UNASSIGNED: An endoxifen level of 21.00 ng/mL was the optimal cutoff for prognostication. Survival analysis revealed a statistically significant difference in RFSt between the low endoxifen group (≤ 21.00 ng/mL) and high endoxifen group (> 21.00 ng/mL) (log-rank test, p=0.032). The 10-year probability of RFSt was 83.2% (95% CI, 77.0-89.9%) and 88.3% (95% CI, 83.3-93.5%) in the low and high endoxifen groups, respectively. Multivariable Cox proportional hazards regression indicated endoxifen concentration as a significant factor affecting prognosis, which was adjusted with other clinical characteristics.

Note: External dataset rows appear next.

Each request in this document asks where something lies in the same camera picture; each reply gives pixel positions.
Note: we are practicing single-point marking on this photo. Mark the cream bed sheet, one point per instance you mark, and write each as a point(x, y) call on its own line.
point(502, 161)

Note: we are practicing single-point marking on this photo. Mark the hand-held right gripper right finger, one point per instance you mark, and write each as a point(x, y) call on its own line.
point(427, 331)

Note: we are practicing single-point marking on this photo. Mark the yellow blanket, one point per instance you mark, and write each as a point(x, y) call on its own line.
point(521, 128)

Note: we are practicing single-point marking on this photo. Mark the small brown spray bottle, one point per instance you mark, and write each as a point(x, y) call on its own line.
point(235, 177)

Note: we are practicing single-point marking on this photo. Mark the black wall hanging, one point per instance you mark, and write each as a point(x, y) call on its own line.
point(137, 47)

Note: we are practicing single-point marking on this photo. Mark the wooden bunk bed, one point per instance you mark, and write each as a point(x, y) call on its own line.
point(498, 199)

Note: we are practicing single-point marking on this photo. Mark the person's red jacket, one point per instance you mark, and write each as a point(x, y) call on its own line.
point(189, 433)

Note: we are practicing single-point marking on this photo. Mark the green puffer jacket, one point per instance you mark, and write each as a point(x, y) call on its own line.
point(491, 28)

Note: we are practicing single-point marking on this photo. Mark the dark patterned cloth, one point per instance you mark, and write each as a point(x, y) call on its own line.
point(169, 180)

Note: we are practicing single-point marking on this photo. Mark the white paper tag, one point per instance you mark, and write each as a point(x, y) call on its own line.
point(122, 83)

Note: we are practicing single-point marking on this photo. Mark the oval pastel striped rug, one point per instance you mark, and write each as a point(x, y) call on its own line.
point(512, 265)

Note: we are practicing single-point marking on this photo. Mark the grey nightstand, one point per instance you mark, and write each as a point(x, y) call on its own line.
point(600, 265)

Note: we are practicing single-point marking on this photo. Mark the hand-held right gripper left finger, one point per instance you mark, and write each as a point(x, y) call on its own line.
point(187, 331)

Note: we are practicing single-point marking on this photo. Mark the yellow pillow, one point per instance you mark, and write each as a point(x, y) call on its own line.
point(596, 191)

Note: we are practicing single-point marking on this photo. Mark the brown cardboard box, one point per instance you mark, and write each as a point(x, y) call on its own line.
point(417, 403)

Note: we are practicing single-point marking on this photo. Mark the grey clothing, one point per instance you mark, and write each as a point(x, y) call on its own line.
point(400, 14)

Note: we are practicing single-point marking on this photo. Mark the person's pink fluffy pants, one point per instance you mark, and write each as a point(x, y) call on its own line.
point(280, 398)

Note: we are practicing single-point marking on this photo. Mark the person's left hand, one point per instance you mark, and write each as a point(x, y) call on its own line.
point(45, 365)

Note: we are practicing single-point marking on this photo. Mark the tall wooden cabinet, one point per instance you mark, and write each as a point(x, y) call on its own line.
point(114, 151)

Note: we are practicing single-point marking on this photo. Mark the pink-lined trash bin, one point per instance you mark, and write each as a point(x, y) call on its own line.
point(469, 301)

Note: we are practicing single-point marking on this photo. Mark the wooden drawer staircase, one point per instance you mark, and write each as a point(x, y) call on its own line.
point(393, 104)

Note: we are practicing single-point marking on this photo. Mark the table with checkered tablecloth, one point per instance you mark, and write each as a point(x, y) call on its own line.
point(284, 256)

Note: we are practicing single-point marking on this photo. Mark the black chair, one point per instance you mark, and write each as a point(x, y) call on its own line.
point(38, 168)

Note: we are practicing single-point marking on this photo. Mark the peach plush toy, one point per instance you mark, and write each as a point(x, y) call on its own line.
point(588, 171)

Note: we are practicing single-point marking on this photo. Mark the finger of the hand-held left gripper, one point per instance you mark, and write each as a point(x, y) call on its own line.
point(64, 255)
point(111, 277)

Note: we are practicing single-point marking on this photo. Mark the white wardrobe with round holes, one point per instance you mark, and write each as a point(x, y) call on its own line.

UNASSIGNED: Endoxifen could serve as a marker for appropriate tamoxifen treatment, and an endoxifen cutoff of 21.00 ng/mL could be advantageous in prognostication. Based on this cutoff, therapeutic drug monitoring would benefit patients displaying a suboptimal concentration.
摘要:
■他莫昔芬的代谢受各种细胞色素p450酶的影响,包括CYP2D6和CYP2C19,导致内西芬水平的变化,即使使用相同的他莫昔芬剂量。然而,内西芬对乳腺癌患者预后的临床意义仍存在争议。这项研究旨在阐明多西芬水平与他莫昔芬停药(RFSt)的无复发生存率的相关性。代表他莫昔芬本身的RFS,乳腺癌患者的预后,并确定合适的临界值。
■该研究包括478名乳腺癌患者,和他莫昔芬及其代谢物,包括多西芬,使用液相色谱-串联质谱(LC-MS/MS)测量。用最大选择的等级统计确定最佳截止值。基于该截止值进行生存分析和Cox回归。
■21.00ng/mL的内昔芬水平是预测的最佳截止值。生存分析显示,低内皮昔芬组(≤21.00ng/mL)和高内皮昔芬组(>21.00ng/mL)之间的RFSt有统计学意义的差异(对数秩检验,p=0.032)。在低和高内昔芬组中,RFSt的10年概率为83.2%(95%CI,77.0-89.9%)和88.3%(95%CI,83.3-93.5%),分别。多变量Cox比例风险回归表明,内西芬浓度是影响预后的重要因素,与其他临床特征进行了调整。
■Endoxifen可以作为适当的他莫昔芬治疗的标志,和21.00ng/mL的endoxifen截止值可能有利于预后。基于这个界限,治疗药物监测将有利于显示次优浓度的患者。
■该研究包括478名乳腺癌患者,和他莫昔芬及其代谢物,包括多西芬,使用液相色谱-串联质谱(LC-MS/MS)测量。用最大选择的等级统计确定最佳截止值。基于该截止值进行生存分析和Cox回归。
■21.00ng/mL的内昔芬水平是预测的最佳截止值。生存分析显示,低内皮昔芬组(≤21.00ng/mL)和高内皮昔芬组(>21.00ng/mL)之间的RFSt有统计学意义的差异(对数秩检验,p=0.032)。在低和高内昔芬组中,RFSt的10年概率为83.2%(95%CI,77.0-89.9%)和88.3%(95%CI,83.3-93.5%),分别。多变量Cox比例风险回归表明,内西芬浓度是影响预后的重要因素,与其他临床特征进行了调整。
■Endoxifen可以作为适当的他莫昔芬治疗的标志,和21.00ng/mL的endoxifen截止值可能有利于预后。基于这个界限,治疗药物监测将有利于显示次优浓度的患者。